Many restaurants are compelled to provide nutrient information per serving of each of their products, the most important one being calorie content. This trend is spreading and in many places the practice is made mandatory. Some surveys have brought out the fact if a choice is given between high and moderate calorie containing foods consumers consciously pick up lower calories foods. In absence of information about the calorie and fat in various preparations, consumers do not think about these issues while dining out. It is true that the taste and flavor of foods served ultimately decide about the popularity of an eatery and providing such foods with lesser calories and fat is a challenge the catering sector must take up earnestly.
In a recent study covering millions of consumers visiting one of the most famous international coffee chain restaurants furnishing calorie information on their products, it was brought out that on an average there was about 10% reduction in total calories consumed by the customers over a certain period. This again brings out clearly the impact of nutrition profiling of restaurant foods if any meaningful impact is to be made on the over eating and weight juggernaut that is facing the population, especially in affluent countries.

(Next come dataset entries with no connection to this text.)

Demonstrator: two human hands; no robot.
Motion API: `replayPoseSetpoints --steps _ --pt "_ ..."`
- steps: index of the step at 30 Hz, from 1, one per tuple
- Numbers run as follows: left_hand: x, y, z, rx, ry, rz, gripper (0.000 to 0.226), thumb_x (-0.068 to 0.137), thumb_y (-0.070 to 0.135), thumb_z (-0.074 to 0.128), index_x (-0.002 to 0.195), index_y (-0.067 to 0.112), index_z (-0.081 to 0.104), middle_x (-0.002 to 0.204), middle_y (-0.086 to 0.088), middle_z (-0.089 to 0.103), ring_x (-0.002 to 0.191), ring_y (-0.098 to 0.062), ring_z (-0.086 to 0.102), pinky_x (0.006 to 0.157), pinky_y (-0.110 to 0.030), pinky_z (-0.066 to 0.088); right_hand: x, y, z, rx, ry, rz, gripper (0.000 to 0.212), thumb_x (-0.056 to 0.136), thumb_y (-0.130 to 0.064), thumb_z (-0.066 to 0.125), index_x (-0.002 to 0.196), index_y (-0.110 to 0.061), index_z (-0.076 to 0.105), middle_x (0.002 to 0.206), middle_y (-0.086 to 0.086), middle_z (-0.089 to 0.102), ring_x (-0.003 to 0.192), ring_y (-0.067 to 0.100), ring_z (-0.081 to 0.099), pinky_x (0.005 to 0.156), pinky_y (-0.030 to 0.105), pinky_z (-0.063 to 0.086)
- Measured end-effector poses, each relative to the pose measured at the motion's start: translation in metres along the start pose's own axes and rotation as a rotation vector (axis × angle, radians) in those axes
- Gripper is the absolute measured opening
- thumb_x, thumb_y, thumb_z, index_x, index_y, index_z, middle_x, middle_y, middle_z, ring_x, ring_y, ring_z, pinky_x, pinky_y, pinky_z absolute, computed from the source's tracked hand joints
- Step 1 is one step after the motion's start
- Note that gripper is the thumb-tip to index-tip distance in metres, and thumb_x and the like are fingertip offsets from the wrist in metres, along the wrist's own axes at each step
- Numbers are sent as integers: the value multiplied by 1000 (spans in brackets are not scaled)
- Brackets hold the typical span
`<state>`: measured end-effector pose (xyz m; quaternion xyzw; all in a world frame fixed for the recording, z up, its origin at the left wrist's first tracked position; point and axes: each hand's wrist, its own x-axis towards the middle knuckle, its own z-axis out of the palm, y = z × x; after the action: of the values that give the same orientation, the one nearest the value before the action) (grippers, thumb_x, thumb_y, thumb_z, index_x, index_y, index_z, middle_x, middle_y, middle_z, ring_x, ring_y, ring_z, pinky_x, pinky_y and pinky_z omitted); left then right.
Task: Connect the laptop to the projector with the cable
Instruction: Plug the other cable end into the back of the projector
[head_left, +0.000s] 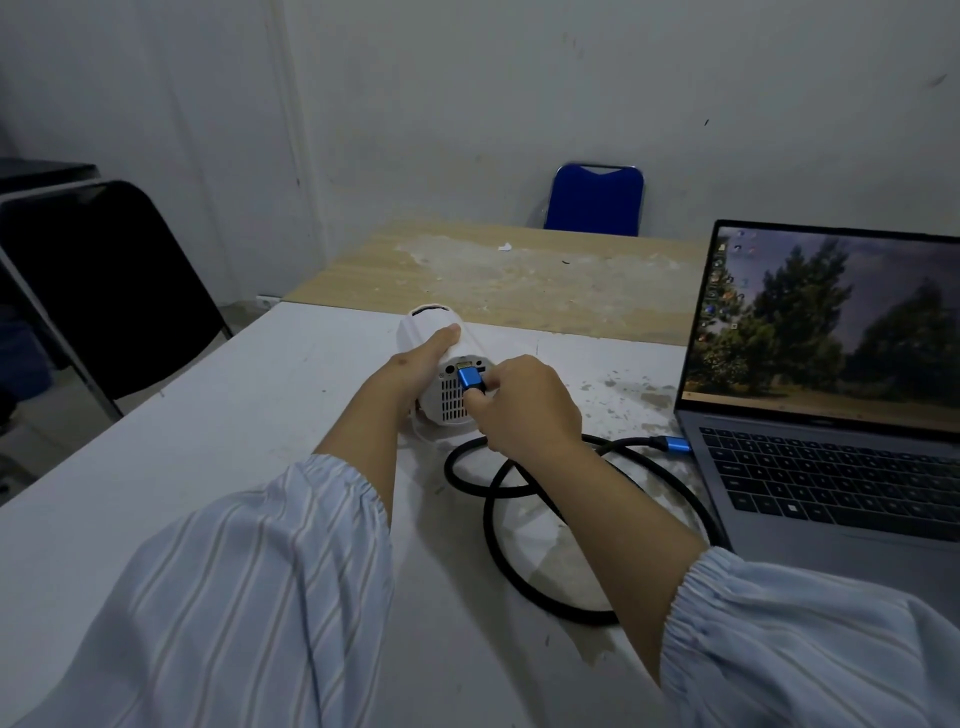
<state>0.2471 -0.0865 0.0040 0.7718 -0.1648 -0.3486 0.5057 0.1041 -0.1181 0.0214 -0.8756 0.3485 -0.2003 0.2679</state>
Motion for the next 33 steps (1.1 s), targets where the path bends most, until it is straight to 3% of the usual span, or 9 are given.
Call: replayPoseSetpoints --steps 2,6,12,14,16,22,25,29,33 --pt "2 -2 0 3 10 -2 84 68 73 46 121 9 52 116 -21 60 100 -37 58 89 -46 49 -1 0 -1 30 -11 5 24 83 -25 53 98 -10 65 84 11 70 70 30 67 56 27 44" --pt "2 -2 -1 2 25 -14 85 67 74 47 122 9 52 116 -21 60 100 -37 58 85 -45 50 0 -2 -1 33 -4 13 22 82 -23 52 91 -7 64 83 12 69 70 31 67 55 27 43" --pt "0 -1 0 6 52 -9 89 64 74 49 126 9 48 119 -21 58 97 -38 56 69 -43 49 2 -5 -1 -1 -4 20 20 84 -24 53 84 -6 62 79 11 67 68 31 66 53 27 43" --pt "-1 -2 1 21 70 5 92 65 74 49 130 9 43 124 -21 55 92 -36 53 56 -37 42 2 -5 1 -6 4 24 20 83 -24 54 82 -6 62 73 10 64 66 30 65 49 24 39" --pt "-1 -3 1 33 89 23 94 65 74 48 131 8 41 127 -20 53 91 -33 50 54 -34 38 1 -5 2 -6 15 27 19 82 -23 54 81 -6 62 71 10 63 63 30 62 47 24 36" --pt "0 -9 3 21 124 102 89 69 69 50 132 7 35 103 -11 47 72 -22 48 49 -26 32 -2 -3 8 3 56 29 21 82 -25 54 88 -7 63 75 7 61 64 26 54 44 22 29" --pt "0 -14 4 3 129 162 89 70 68 52 133 9 31 105 -10 47 79 -23 50 53 -28 35 -6 -2 12 4 77 18 22 83 -25 52 89 -7 63 77 8 60 65 25 52 45 23 29" --pt "0 -14 3 -5 111 174 90 69 68 53 132 9 31 108 -10 48 92 -29 50 69 -35 40 -10 -3 16 1 122 -2 21 86 -24 50 91 -6 60 81 10 59 68 24 50 52 28 33" --pt "2 -15 3 10 114 167 89 70 67 52 133 9 29 110 -11 45 94 -29 47 74 -38 38 -11 -4 16 -24 125 -20 24 88 -24 49 96 -4 60 80 6 52 69 22 48 46 24 29"
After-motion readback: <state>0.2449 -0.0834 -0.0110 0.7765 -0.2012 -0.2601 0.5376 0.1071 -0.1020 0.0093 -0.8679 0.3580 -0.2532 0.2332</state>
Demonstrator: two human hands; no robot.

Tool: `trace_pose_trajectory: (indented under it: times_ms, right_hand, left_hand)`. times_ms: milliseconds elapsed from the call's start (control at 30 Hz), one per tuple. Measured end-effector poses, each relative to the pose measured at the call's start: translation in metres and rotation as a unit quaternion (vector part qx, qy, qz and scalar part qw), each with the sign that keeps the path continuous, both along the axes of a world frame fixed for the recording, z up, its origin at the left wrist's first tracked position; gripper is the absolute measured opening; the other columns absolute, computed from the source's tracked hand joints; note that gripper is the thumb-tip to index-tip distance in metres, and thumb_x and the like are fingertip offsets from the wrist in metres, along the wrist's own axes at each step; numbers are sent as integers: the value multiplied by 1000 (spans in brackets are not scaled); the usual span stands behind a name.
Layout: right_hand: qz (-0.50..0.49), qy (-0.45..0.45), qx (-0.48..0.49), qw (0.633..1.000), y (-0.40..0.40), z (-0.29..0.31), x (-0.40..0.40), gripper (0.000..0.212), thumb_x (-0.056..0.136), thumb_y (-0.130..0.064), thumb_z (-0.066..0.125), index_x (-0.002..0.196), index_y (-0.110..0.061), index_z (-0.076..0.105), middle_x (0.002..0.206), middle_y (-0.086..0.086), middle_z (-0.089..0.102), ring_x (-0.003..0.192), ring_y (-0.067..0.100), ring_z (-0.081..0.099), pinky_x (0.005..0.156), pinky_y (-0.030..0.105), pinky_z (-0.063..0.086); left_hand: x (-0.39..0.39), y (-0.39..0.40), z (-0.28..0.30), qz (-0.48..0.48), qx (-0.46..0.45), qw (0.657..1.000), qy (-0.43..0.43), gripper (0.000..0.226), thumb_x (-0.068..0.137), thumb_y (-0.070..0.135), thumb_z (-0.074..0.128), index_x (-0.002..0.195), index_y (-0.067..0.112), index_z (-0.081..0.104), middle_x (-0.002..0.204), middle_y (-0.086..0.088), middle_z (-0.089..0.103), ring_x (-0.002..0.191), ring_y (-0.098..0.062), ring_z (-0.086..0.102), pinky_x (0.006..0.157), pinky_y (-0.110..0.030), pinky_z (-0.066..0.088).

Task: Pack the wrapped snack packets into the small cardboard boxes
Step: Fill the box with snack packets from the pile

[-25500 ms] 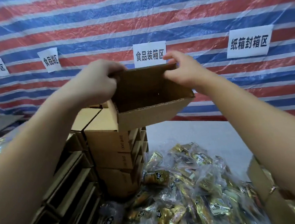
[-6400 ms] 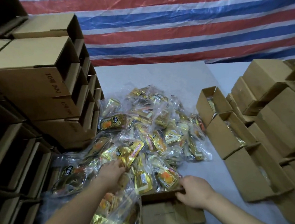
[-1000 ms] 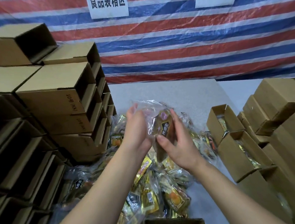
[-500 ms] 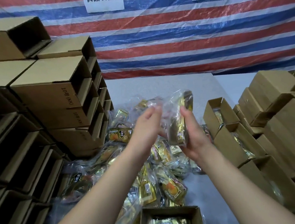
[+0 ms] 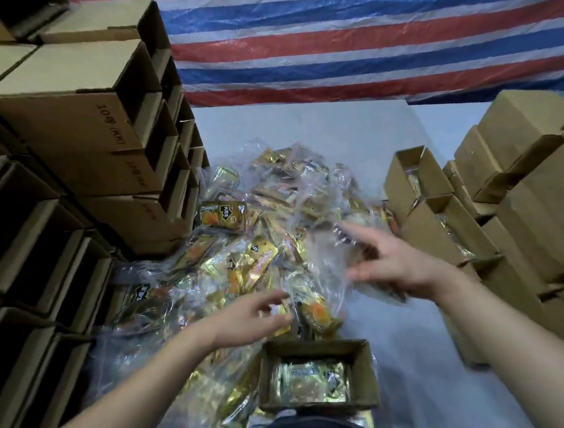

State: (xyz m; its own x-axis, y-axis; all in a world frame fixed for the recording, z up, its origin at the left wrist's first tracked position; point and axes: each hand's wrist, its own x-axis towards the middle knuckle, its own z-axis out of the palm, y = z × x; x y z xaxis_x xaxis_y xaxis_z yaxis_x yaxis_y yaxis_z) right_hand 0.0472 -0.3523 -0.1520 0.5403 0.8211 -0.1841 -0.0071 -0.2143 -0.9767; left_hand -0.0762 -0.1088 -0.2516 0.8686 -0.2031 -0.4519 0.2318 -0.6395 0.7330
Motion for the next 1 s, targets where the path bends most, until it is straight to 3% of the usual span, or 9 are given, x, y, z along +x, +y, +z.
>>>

Such studies and surveys confirm the already suspected link between consumer information and wise choice of right foods in restaurants and food outlets. Though obesity is not yet a critical problem in India, if adequate precautionary policies are not thought of at present, it may be too late when the problem actually stare at us in a few years from now. Probably creation of an "Authority" to oversee the restaurant sector with regard to the safety of the products offered, their health implications and quality of infrastructure necessary for ensuring public safety may be the need of the hour, especially in India where public accountability is progressively being down graded.